BDC loans, the Canada Small Business Financing Program, credit unions, and alternative lenders — your complete guide to business financing
| Loan Program | Maximum Amount | Interest Rate | Best For |
|---|---|---|---|
| Canada Small Business Financing Program (CSBFP) | $1,500,000 | Prime + 3% (fixed/variable) | Equipment, real estate, leaseholds |
| BDC Term Loan | $100,000+ | Varies by risk profile | Growth, working capital, equipment |
| BDC Working Capital Loan | Up to $100,000 | Prime + spread | Cash flow management |
| Big Bank Business LOC | $100–$250,000+ | Prime + 2–6% | Flexible working capital |
| Credit Union Business Loan | $5,000–$500,000 | Competitive, varies | Community businesses, flexible terms |
| Merchant Cash Advance | Up to $500,000 | 30–80% effective rate | Last resort; revenue-based |
The Canada Small Business Financing Program is a federal government loan guarantee program that helps small businesses access financing they might not otherwise qualify for. Under CSBFP, the federal government guarantees up to 85% of any loan made by a participating financial institution (banks, credit unions, caisse populaires).
Who qualifies: Canadian businesses with annual revenues under $10 million. Start-ups qualify. You don't need to be profitable.
What can it fund: Equipment and machinery purchases, commercial real estate purchase or improvement, leasehold improvements (up to $150,000), and intangible assets like franchises (up to $150,000).
Maximum loan: Up to $1,500,000 total per business (with specific sub-limits per category). The maximum for equipment/leasehold/intangible assets combined is $1,000,000.
Registration fee: 2% of the total loan amount, paid at closing (can be financed into the loan). Annual administration fee of 1.25% of the outstanding balance.
BDC is a Crown corporation specifically mandated to support Canadian entrepreneurs. Unlike commercial banks that profit-maximize for shareholders, BDC's mission is to promote small and medium-sized business in Canada. This often translates to more patient capital, longer amortization periods, and willingness to lend to businesses that conventional banks find too risky.
BDC term loans are available from $100,000 upward for business acquisitions, commercial real estate, equipment, and growth financing. BDC is known for flexible repayment structures, including interest-only periods during project development and graduated payment schedules that start lower and increase as the business grows.
For businesses needing cash flow support, BDC offers working capital loans under $100,000 with a streamlined online application process. Approval can happen within 48 hours for qualified applicants.
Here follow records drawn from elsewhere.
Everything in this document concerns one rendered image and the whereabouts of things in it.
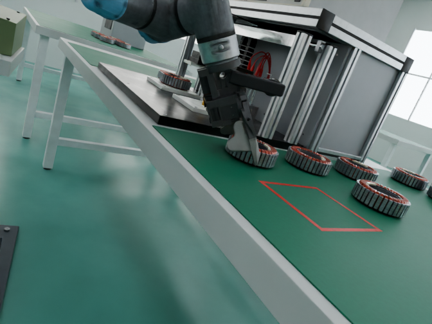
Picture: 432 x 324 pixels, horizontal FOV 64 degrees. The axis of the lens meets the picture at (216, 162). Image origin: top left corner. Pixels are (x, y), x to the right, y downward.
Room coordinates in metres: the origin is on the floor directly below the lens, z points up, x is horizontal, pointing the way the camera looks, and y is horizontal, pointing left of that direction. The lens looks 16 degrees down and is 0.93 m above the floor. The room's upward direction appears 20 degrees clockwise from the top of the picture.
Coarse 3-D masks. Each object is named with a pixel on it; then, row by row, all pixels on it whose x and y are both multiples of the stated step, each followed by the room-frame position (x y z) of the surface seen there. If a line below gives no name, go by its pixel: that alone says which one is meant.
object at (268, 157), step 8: (232, 136) 0.71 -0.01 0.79; (264, 144) 0.75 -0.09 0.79; (232, 152) 0.69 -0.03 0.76; (240, 152) 0.67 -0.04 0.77; (248, 152) 0.67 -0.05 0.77; (264, 152) 0.68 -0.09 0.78; (272, 152) 0.69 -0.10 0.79; (240, 160) 0.68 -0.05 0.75; (248, 160) 0.68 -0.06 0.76; (264, 160) 0.68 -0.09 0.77; (272, 160) 0.69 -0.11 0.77
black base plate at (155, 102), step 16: (112, 80) 1.08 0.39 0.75; (128, 80) 1.07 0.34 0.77; (144, 80) 1.19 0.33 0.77; (144, 96) 0.90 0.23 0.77; (160, 96) 0.98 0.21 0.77; (160, 112) 0.77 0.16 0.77; (176, 112) 0.84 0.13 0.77; (192, 112) 0.91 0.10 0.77; (192, 128) 0.80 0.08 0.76; (208, 128) 0.82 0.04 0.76; (256, 128) 1.04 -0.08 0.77; (272, 144) 0.95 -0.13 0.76; (288, 144) 0.98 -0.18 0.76
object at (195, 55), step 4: (192, 52) 1.28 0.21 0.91; (196, 52) 1.26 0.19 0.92; (192, 56) 1.27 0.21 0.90; (196, 56) 1.25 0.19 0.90; (200, 56) 1.23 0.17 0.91; (184, 60) 1.26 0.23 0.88; (188, 60) 1.25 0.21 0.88; (192, 60) 1.26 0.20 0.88; (196, 60) 1.24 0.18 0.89; (200, 60) 1.23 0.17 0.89; (192, 64) 1.22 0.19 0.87; (196, 64) 1.23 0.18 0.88; (200, 64) 1.23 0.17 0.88; (204, 64) 1.24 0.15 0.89
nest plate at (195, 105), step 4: (172, 96) 1.05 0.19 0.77; (176, 96) 1.03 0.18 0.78; (180, 96) 1.03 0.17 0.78; (184, 96) 1.07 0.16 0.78; (180, 100) 1.00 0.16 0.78; (184, 100) 0.99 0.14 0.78; (188, 100) 1.02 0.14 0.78; (192, 100) 1.05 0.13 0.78; (196, 100) 1.07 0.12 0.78; (200, 100) 1.10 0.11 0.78; (184, 104) 0.97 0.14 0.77; (188, 104) 0.96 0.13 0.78; (192, 104) 0.97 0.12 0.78; (196, 104) 1.00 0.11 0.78; (200, 104) 1.02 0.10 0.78; (188, 108) 0.95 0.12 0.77; (192, 108) 0.94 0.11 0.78; (196, 108) 0.93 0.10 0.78; (200, 108) 0.95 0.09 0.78; (204, 108) 0.98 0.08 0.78; (200, 112) 0.94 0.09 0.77; (204, 112) 0.95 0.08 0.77
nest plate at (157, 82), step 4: (148, 76) 1.24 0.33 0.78; (148, 80) 1.23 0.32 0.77; (152, 80) 1.20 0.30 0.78; (156, 80) 1.21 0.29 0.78; (156, 84) 1.17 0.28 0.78; (160, 84) 1.15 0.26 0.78; (164, 84) 1.18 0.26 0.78; (160, 88) 1.13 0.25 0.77; (164, 88) 1.13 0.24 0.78; (168, 88) 1.14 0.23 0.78; (172, 88) 1.16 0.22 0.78; (172, 92) 1.15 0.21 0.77; (176, 92) 1.16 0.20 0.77; (180, 92) 1.17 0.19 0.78; (184, 92) 1.18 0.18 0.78; (188, 92) 1.21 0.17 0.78; (192, 92) 1.25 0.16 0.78; (192, 96) 1.19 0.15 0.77; (196, 96) 1.20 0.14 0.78; (200, 96) 1.21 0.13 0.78
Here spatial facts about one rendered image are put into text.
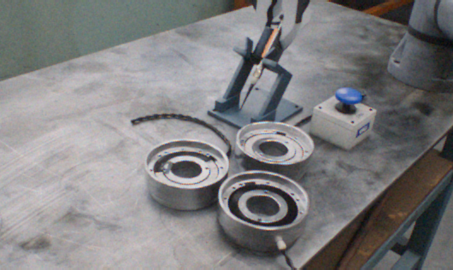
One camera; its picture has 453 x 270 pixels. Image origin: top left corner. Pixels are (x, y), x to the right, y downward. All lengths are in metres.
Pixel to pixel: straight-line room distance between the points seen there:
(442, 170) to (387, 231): 0.29
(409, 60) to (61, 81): 0.64
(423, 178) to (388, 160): 0.46
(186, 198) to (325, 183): 0.20
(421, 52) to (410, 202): 0.32
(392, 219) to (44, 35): 1.72
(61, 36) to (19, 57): 0.21
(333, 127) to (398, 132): 0.13
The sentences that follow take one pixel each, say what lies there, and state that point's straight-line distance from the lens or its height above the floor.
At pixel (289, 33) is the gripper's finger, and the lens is 0.79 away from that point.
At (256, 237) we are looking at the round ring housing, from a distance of 0.57.
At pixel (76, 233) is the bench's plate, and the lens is 0.61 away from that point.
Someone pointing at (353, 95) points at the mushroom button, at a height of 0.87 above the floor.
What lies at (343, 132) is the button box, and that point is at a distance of 0.78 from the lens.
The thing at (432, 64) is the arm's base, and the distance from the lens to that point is 1.03.
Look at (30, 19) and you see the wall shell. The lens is 2.31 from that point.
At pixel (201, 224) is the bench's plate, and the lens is 0.61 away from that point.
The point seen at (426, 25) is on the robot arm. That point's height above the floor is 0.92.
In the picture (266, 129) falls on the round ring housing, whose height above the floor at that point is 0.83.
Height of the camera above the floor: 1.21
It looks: 32 degrees down
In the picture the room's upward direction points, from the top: 5 degrees clockwise
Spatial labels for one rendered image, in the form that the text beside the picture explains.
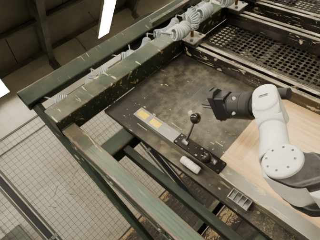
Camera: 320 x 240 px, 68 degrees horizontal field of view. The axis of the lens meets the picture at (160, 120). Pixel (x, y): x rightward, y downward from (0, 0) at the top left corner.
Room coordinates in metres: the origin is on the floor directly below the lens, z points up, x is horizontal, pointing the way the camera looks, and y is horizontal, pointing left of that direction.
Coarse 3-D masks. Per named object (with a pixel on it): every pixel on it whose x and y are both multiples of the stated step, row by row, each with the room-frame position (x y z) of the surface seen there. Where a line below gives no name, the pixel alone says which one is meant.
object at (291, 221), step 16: (160, 128) 0.94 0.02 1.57; (192, 160) 0.86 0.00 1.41; (224, 176) 0.78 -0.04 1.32; (240, 176) 0.77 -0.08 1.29; (240, 192) 0.75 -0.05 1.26; (256, 192) 0.73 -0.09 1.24; (256, 208) 0.74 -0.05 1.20; (272, 208) 0.70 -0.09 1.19; (288, 208) 0.69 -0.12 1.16; (288, 224) 0.67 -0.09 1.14; (304, 224) 0.66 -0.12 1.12
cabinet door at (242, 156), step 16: (288, 112) 0.96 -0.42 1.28; (304, 112) 0.95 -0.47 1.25; (256, 128) 0.92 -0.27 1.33; (288, 128) 0.91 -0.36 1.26; (304, 128) 0.90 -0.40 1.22; (240, 144) 0.88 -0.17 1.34; (256, 144) 0.88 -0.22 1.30; (304, 144) 0.86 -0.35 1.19; (224, 160) 0.84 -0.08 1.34; (240, 160) 0.84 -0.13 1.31; (256, 160) 0.83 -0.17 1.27; (256, 176) 0.79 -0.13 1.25; (272, 192) 0.75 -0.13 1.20
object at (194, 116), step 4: (192, 116) 0.81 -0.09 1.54; (196, 116) 0.81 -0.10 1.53; (192, 120) 0.81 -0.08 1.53; (196, 120) 0.81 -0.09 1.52; (192, 124) 0.83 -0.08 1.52; (192, 128) 0.84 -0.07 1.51; (188, 132) 0.85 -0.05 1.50; (188, 136) 0.85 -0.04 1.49; (184, 140) 0.86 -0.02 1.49; (188, 140) 0.87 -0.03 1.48; (184, 144) 0.86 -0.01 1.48; (188, 144) 0.86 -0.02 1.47
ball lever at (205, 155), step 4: (204, 152) 0.71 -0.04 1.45; (208, 152) 0.71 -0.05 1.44; (200, 156) 0.72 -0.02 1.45; (204, 156) 0.70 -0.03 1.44; (208, 156) 0.70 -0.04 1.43; (200, 160) 0.72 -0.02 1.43; (204, 160) 0.70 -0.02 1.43; (208, 160) 0.70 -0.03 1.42; (212, 160) 0.78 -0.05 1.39; (216, 160) 0.80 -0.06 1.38; (212, 164) 0.80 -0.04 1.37
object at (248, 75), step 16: (192, 16) 1.13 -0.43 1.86; (192, 32) 1.20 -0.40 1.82; (192, 48) 1.23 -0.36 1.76; (208, 48) 1.20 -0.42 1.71; (208, 64) 1.21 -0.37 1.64; (224, 64) 1.14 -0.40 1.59; (240, 64) 1.11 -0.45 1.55; (240, 80) 1.12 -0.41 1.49; (256, 80) 1.06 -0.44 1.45; (272, 80) 1.01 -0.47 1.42; (288, 80) 1.00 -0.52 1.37; (304, 96) 0.94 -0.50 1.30
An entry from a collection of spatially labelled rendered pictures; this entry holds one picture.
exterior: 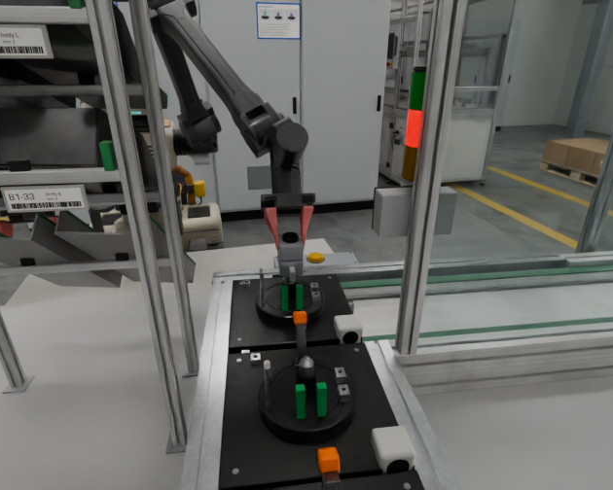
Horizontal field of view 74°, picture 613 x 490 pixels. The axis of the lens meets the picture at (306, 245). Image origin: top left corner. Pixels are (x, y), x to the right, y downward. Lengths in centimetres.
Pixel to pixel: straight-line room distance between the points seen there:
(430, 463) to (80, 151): 59
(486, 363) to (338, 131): 328
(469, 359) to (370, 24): 343
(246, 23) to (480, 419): 335
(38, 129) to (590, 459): 91
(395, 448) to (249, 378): 24
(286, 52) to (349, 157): 109
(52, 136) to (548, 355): 86
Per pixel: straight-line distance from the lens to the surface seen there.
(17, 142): 62
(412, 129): 61
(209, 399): 68
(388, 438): 57
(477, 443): 78
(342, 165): 399
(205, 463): 60
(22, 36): 52
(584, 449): 85
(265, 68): 370
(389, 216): 63
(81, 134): 57
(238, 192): 384
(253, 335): 75
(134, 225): 53
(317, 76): 380
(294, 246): 73
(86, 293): 123
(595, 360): 97
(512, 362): 86
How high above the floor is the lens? 143
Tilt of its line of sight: 25 degrees down
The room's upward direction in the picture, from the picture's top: straight up
These are useful for managing seasonality, financing accounts receivable, or bridging cash gaps.
Beyond loans, BDC offers subsidized consulting services and business advisors who can help with strategy, operations, and financial planning. For small business owners without access to expensive management consultants, BDC advisory can be extremely valuable.
Credit unions are often underutilized for business lending. Because they are member-owned cooperatives focused on their communities, credit unions frequently offer:
If a big bank has declined your business loan application, a credit union is often the next best step before considering higher-cost alternative lenders.
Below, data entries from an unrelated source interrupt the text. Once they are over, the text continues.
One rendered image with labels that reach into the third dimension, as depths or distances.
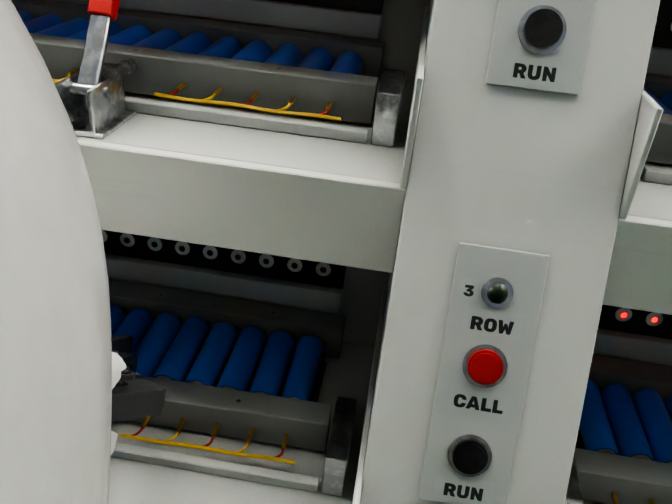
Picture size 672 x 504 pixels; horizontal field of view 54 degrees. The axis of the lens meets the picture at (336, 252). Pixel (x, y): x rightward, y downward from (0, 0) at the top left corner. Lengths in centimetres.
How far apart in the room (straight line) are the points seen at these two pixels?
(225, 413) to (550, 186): 22
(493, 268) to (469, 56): 9
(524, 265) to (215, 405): 20
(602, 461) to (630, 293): 12
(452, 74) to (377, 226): 8
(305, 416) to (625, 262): 19
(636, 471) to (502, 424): 12
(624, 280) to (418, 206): 10
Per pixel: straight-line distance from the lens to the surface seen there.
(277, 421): 40
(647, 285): 34
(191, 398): 41
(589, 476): 41
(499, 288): 30
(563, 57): 31
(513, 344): 31
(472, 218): 30
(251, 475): 39
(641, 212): 33
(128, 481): 40
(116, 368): 30
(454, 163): 30
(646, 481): 42
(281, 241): 32
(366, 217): 31
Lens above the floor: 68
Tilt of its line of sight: 7 degrees down
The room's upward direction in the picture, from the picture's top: 8 degrees clockwise
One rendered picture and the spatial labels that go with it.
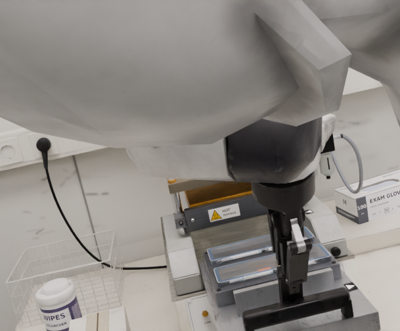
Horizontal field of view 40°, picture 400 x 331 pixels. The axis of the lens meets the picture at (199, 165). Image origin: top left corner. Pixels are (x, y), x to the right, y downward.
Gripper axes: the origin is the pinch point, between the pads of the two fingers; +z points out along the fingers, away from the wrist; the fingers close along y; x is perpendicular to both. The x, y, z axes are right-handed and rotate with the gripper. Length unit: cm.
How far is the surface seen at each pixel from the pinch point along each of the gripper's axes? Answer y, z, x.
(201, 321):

Canada has a growing market of alternative (non-bank) business lenders, including merchant cash advance providers, invoice factoring companies, and online lending platforms. While these can provide quick access to capital, they often come at a very high effective cost.
A merchant cash advance, for example, might advance you $50,000 repaid as $65,000 from future credit card sales — a $15,000 cost on $50,000 for a 6-month period represents a 60% annualized rate. Compare this to CSBFP rates of ~prime + 3% (currently ~7–8%).
Only consider alternative lenders when you cannot access BDC, CSBFP, credit union, or bank financing, and you have a clear path to repaying the high-cost capital.